— Task description —
Below are the entries; set down each of them exactly.

[Records from a collection]
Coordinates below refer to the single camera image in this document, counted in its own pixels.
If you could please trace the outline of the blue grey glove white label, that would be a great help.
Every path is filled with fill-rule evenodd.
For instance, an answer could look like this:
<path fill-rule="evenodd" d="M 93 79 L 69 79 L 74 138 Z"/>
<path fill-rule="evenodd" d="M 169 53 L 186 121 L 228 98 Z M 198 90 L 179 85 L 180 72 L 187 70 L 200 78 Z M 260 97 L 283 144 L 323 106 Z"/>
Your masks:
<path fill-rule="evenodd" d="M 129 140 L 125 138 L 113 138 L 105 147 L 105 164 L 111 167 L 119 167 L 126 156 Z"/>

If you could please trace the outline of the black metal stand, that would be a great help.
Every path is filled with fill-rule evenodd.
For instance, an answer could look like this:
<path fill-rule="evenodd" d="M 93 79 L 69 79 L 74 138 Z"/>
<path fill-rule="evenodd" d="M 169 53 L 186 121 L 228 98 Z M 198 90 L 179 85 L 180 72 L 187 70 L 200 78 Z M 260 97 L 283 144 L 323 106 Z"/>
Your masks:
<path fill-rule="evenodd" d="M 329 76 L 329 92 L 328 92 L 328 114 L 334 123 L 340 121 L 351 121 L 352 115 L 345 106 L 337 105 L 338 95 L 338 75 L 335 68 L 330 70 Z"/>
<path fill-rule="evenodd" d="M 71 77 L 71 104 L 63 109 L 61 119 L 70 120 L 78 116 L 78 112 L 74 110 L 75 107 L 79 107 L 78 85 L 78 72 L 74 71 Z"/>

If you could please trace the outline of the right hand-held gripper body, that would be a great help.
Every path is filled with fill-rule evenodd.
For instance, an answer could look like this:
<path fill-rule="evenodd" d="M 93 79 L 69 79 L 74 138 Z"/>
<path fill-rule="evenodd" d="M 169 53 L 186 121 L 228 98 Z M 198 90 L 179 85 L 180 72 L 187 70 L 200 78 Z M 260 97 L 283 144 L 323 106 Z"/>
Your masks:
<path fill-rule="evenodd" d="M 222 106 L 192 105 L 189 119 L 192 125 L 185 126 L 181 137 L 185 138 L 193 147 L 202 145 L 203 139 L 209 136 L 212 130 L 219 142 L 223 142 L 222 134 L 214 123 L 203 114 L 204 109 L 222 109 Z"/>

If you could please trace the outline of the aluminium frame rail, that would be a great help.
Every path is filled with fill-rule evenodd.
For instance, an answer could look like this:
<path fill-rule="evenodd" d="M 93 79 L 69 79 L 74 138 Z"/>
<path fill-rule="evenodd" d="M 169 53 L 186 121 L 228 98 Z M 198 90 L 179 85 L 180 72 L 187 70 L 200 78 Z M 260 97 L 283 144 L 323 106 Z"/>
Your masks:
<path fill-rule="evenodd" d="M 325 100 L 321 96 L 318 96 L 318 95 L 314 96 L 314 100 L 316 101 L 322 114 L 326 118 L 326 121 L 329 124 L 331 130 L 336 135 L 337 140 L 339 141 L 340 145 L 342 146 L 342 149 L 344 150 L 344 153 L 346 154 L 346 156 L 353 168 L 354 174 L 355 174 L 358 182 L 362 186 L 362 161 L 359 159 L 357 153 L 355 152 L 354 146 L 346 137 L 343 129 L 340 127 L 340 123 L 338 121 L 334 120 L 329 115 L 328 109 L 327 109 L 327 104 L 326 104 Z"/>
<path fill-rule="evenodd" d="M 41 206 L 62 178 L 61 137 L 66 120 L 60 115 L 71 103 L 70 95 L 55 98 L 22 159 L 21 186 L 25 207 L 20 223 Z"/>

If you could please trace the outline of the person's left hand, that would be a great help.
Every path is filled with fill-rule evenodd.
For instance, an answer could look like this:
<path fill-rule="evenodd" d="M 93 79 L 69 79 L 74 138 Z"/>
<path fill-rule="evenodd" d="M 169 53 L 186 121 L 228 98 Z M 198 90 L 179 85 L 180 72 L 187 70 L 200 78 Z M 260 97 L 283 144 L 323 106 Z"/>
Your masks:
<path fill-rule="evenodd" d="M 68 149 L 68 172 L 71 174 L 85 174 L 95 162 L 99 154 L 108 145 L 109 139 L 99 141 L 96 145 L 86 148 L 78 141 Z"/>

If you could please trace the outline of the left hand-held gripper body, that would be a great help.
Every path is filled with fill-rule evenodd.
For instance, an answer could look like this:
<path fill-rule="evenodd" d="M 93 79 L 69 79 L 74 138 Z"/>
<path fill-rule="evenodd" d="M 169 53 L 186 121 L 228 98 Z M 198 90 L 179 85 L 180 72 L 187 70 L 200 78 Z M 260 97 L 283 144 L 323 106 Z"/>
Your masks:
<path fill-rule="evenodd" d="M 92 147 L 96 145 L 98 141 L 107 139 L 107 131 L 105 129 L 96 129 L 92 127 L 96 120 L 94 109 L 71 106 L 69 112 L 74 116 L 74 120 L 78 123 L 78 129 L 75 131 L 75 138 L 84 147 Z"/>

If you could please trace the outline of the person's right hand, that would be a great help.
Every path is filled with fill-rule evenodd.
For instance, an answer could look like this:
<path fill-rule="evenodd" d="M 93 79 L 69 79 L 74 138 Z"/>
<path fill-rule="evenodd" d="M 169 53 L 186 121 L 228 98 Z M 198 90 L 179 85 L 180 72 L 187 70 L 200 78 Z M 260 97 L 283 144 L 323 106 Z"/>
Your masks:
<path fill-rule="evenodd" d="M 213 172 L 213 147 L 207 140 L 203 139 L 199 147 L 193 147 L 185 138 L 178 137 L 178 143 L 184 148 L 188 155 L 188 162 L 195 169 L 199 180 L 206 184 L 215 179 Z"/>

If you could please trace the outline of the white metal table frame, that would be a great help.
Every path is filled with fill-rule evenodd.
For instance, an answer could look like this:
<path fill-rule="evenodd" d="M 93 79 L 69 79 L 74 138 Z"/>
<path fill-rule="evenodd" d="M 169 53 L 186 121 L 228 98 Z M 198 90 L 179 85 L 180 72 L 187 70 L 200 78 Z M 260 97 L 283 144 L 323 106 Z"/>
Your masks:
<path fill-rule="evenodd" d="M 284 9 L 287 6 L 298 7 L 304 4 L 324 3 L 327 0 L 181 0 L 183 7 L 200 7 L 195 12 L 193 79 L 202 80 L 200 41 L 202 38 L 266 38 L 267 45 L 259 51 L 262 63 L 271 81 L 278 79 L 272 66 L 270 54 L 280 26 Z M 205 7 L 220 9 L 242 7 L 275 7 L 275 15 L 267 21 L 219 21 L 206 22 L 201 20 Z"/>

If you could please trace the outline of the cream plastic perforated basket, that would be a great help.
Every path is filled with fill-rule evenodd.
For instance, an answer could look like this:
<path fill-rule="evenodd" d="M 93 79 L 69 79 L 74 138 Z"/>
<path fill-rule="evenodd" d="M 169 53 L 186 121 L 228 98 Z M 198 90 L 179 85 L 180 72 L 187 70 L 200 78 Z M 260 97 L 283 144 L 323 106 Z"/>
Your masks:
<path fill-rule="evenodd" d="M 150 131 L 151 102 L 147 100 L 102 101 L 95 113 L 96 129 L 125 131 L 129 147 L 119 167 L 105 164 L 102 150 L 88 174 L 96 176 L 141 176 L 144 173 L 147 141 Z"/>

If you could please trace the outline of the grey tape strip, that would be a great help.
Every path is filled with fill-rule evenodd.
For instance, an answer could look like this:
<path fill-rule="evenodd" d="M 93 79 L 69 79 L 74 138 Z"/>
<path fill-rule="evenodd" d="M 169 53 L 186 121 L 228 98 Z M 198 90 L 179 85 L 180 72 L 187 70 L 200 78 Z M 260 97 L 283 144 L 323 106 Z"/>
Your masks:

— Exercise answer —
Coordinates below refer to the single camera image in this document, counted in its own pixels.
If you could please trace the outline of the blue grey glove white label, that would be a great help.
Every path is filled with fill-rule evenodd.
For instance, an answer could look like this:
<path fill-rule="evenodd" d="M 93 79 L 69 79 L 74 138 Z"/>
<path fill-rule="evenodd" d="M 169 53 L 186 121 L 228 98 Z M 198 90 L 179 85 L 180 72 L 187 70 L 200 78 Z M 260 97 L 283 144 L 323 106 Z"/>
Your masks:
<path fill-rule="evenodd" d="M 129 140 L 125 138 L 113 138 L 105 147 L 105 164 L 111 167 L 119 167 L 126 156 Z"/>

If you could please trace the outline of the black metal stand, that would be a great help.
Every path is filled with fill-rule evenodd.
For instance, an answer could look like this:
<path fill-rule="evenodd" d="M 93 79 L 69 79 L 74 138 Z"/>
<path fill-rule="evenodd" d="M 169 53 L 186 121 L 228 98 Z M 198 90 L 179 85 L 180 72 L 187 70 L 200 78 Z M 260 97 L 283 144 L 323 106 Z"/>
Your masks:
<path fill-rule="evenodd" d="M 329 76 L 329 92 L 328 92 L 328 114 L 334 123 L 340 121 L 351 121 L 352 115 L 345 106 L 337 105 L 338 95 L 338 75 L 335 68 L 330 70 Z"/>
<path fill-rule="evenodd" d="M 71 77 L 71 104 L 63 109 L 61 119 L 70 120 L 78 116 L 78 112 L 74 110 L 75 107 L 79 107 L 78 85 L 78 72 L 74 71 Z"/>

If you could please trace the outline of the right hand-held gripper body, that would be a great help.
Every path is filled with fill-rule evenodd.
For instance, an answer could look like this:
<path fill-rule="evenodd" d="M 93 79 L 69 79 L 74 138 Z"/>
<path fill-rule="evenodd" d="M 169 53 L 186 121 L 228 98 Z M 198 90 L 179 85 L 180 72 L 187 70 L 200 78 Z M 260 97 L 283 144 L 323 106 Z"/>
Your masks:
<path fill-rule="evenodd" d="M 222 106 L 192 105 L 189 119 L 192 125 L 185 126 L 181 137 L 185 138 L 193 147 L 202 145 L 203 139 L 209 136 L 212 130 L 219 142 L 223 142 L 222 134 L 214 123 L 203 114 L 204 109 L 222 109 Z"/>

If you could please trace the outline of the aluminium frame rail, that would be a great help.
Every path is filled with fill-rule evenodd.
For instance, an answer could look like this:
<path fill-rule="evenodd" d="M 93 79 L 69 79 L 74 138 Z"/>
<path fill-rule="evenodd" d="M 169 53 L 186 121 L 228 98 Z M 198 90 L 179 85 L 180 72 L 187 70 L 200 78 Z M 260 97 L 283 144 L 323 106 Z"/>
Your masks:
<path fill-rule="evenodd" d="M 325 100 L 321 96 L 318 96 L 318 95 L 314 96 L 314 100 L 316 101 L 322 114 L 326 118 L 326 121 L 329 124 L 331 130 L 336 135 L 337 140 L 339 141 L 340 145 L 342 146 L 342 149 L 344 150 L 344 153 L 346 154 L 346 156 L 353 168 L 354 174 L 355 174 L 358 182 L 362 186 L 362 161 L 359 159 L 357 153 L 355 152 L 354 146 L 346 137 L 343 129 L 340 127 L 340 123 L 338 121 L 334 120 L 329 115 L 328 109 L 327 109 L 327 104 L 326 104 Z"/>
<path fill-rule="evenodd" d="M 41 206 L 62 178 L 61 137 L 66 120 L 60 115 L 71 103 L 70 95 L 55 98 L 22 159 L 21 186 L 25 207 L 20 223 Z"/>

If you could please trace the outline of the person's left hand, that would be a great help.
Every path is filled with fill-rule evenodd.
For instance, an answer could look like this:
<path fill-rule="evenodd" d="M 93 79 L 69 79 L 74 138 Z"/>
<path fill-rule="evenodd" d="M 169 53 L 186 121 L 228 98 Z M 198 90 L 179 85 L 180 72 L 187 70 L 200 78 Z M 260 97 L 283 144 L 323 106 Z"/>
Your masks:
<path fill-rule="evenodd" d="M 68 149 L 68 172 L 71 174 L 85 174 L 95 162 L 99 154 L 108 145 L 109 139 L 99 141 L 96 145 L 86 148 L 78 141 Z"/>

If you could please trace the outline of the left hand-held gripper body, that would be a great help.
Every path is filled with fill-rule evenodd.
For instance, an answer could look like this:
<path fill-rule="evenodd" d="M 93 79 L 69 79 L 74 138 Z"/>
<path fill-rule="evenodd" d="M 169 53 L 186 121 L 228 98 Z M 198 90 L 179 85 L 180 72 L 187 70 L 200 78 Z M 260 97 L 283 144 L 323 106 Z"/>
Your masks:
<path fill-rule="evenodd" d="M 92 147 L 96 145 L 98 141 L 107 139 L 107 131 L 105 129 L 96 129 L 92 127 L 96 120 L 94 109 L 71 106 L 69 112 L 74 116 L 74 120 L 78 123 L 78 129 L 75 131 L 75 138 L 84 147 Z"/>

If you could please trace the outline of the person's right hand, that would be a great help.
Every path is filled with fill-rule evenodd.
For instance, an answer could look like this:
<path fill-rule="evenodd" d="M 93 79 L 69 79 L 74 138 Z"/>
<path fill-rule="evenodd" d="M 169 53 L 186 121 L 228 98 Z M 198 90 L 179 85 L 180 72 L 187 70 L 200 78 Z M 260 97 L 283 144 L 323 106 Z"/>
Your masks:
<path fill-rule="evenodd" d="M 213 172 L 213 147 L 207 140 L 203 139 L 199 147 L 193 147 L 185 138 L 178 137 L 178 143 L 184 148 L 188 155 L 188 162 L 195 169 L 199 180 L 206 184 L 215 179 Z"/>

If you could please trace the outline of the white metal table frame, that would be a great help.
Every path is filled with fill-rule evenodd.
For instance, an answer could look like this:
<path fill-rule="evenodd" d="M 93 79 L 69 79 L 74 138 Z"/>
<path fill-rule="evenodd" d="M 169 53 L 186 121 L 228 98 Z M 198 90 L 179 85 L 180 72 L 187 70 L 200 78 Z M 260 97 L 283 144 L 323 106 Z"/>
Your masks:
<path fill-rule="evenodd" d="M 284 9 L 287 6 L 298 7 L 304 4 L 324 3 L 327 0 L 181 0 L 183 7 L 200 7 L 195 12 L 193 79 L 202 80 L 200 41 L 202 38 L 266 38 L 267 45 L 259 51 L 262 63 L 271 81 L 278 79 L 272 66 L 270 54 L 280 26 Z M 205 7 L 220 9 L 242 7 L 275 7 L 275 15 L 267 21 L 219 21 L 206 22 L 201 20 Z"/>

If you could please trace the outline of the cream plastic perforated basket, that would be a great help.
Every path is filled with fill-rule evenodd.
For instance, an answer could look like this:
<path fill-rule="evenodd" d="M 93 79 L 69 79 L 74 138 Z"/>
<path fill-rule="evenodd" d="M 169 53 L 186 121 L 228 98 Z M 198 90 L 179 85 L 180 72 L 187 70 L 200 78 Z M 260 97 L 283 144 L 323 106 Z"/>
Your masks:
<path fill-rule="evenodd" d="M 150 131 L 151 102 L 147 100 L 102 101 L 95 113 L 96 129 L 125 131 L 129 147 L 119 167 L 105 164 L 102 150 L 88 174 L 96 176 L 141 176 L 144 173 L 147 141 Z"/>

If you could please trace the outline of the grey tape strip, that would be a great help.
Every path is filled with fill-rule evenodd.
For instance, an answer could look like this:
<path fill-rule="evenodd" d="M 93 79 L 69 79 L 74 138 Z"/>
<path fill-rule="evenodd" d="M 169 53 L 186 121 L 228 98 Z M 198 90 L 179 85 L 180 72 L 187 70 L 200 78 Z M 260 97 L 283 144 L 323 106 Z"/>
Your masks:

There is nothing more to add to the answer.